The following LSF commands are described in this section:

Getting Job Allocation Information

Before a job runs, LSF-HPC integrated with SLURM allocates SLURM compute nodes based on job resource requirements.

After LSF-HPC integrated with SLURM allocates nodes for a job, it attaches allocation information to the job.

The bjobs -l command provides job allocation information on running jobs. The bhist -l command provides job allocation information for a finished job. For details about using these commands, see the LSF manpages .

A job allocation information string resembles the following:

slurm_id=slurm_jobid;ncpus=slurm_nprocs;slurm_alloc=node_list

This allocation string has the following values:

slurm_id

SLURM_JOBID environment variable.
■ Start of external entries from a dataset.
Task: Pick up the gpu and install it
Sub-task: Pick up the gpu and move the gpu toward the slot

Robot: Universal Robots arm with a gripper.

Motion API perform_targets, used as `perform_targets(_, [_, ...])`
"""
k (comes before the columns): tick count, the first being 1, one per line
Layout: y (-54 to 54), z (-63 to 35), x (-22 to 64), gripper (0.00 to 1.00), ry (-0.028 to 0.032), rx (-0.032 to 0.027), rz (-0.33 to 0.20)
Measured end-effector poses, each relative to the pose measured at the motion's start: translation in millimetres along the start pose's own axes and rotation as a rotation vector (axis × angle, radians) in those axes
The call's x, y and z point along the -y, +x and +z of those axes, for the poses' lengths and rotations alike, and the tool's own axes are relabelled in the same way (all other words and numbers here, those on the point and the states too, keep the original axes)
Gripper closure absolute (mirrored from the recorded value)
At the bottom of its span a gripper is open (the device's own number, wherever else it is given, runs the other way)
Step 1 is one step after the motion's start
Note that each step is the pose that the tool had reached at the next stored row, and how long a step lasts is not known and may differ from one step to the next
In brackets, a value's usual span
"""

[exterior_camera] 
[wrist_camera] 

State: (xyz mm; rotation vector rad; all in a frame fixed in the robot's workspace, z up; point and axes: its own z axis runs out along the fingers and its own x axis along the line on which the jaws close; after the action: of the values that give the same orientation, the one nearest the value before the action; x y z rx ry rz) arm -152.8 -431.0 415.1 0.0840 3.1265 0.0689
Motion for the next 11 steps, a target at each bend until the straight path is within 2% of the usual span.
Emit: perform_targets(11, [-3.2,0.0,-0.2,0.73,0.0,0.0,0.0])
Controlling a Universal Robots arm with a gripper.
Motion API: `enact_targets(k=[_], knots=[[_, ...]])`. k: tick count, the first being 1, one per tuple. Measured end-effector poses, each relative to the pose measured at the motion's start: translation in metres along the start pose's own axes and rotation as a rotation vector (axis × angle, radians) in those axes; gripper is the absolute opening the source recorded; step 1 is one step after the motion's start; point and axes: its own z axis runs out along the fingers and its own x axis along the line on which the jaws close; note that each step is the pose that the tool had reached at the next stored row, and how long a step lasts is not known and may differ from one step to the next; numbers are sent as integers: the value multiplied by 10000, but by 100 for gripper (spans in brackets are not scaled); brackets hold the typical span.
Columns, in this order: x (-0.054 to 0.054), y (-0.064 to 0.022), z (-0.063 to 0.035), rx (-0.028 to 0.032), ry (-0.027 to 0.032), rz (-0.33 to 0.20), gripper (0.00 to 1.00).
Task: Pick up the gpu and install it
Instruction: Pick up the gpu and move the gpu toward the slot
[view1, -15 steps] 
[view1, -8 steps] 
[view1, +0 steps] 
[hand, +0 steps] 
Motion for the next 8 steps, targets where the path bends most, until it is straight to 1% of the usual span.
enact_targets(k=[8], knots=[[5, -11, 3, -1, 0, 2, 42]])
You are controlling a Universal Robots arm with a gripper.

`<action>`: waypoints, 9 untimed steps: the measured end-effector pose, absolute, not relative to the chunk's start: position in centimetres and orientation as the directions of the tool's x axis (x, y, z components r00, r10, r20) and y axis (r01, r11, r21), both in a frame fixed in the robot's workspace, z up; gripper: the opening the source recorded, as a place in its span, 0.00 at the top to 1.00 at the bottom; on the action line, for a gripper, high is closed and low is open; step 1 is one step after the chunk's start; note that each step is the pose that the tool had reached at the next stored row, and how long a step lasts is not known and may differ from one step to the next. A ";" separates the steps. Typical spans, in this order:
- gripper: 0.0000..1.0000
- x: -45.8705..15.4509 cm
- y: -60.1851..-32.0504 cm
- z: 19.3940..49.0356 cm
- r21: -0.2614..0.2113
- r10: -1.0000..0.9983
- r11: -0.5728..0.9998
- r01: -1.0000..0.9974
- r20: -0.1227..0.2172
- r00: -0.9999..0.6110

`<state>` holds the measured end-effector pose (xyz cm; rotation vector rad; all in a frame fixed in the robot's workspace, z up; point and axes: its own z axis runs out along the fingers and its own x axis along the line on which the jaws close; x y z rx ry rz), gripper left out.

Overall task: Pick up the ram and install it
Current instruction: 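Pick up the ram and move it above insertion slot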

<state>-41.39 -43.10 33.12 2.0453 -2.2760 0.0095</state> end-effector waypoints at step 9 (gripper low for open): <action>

This is SLURM allocation ID (Associates LSF-HPC job with SLURM allocated resources.)

ncpus

SLURM_NPROCS environment variable. This the actual number of allocated cores. Under node-level allocation scheduling, this number may be bigger than what the job requests.)

slurm_alloc

A comma separated list of allocated nodes.

LSF-HPC integrated with SLURM sets the SLURM_JOBID and SLURM_NPROCS environment variables, when it starts a job.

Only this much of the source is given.